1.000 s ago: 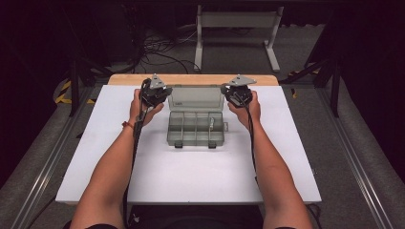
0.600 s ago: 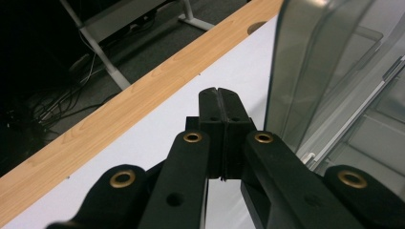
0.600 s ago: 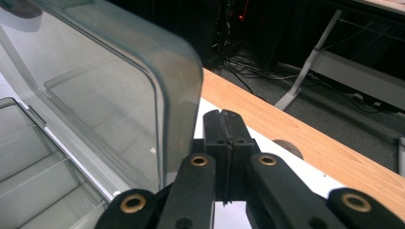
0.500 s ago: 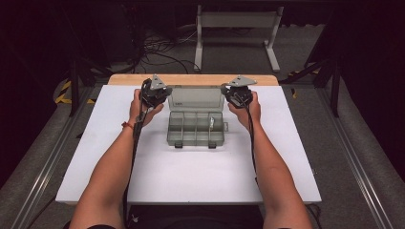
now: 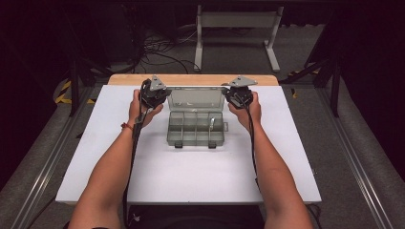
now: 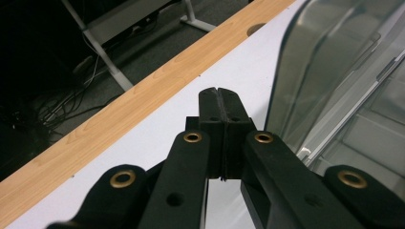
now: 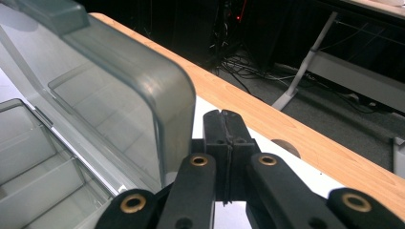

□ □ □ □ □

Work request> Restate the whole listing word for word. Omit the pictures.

Answer for this exercise>
1.000 s ago: 
0.600 s ago: 
0.600 s ago: 
0.500 s ago: 
now: 
now: 
now: 

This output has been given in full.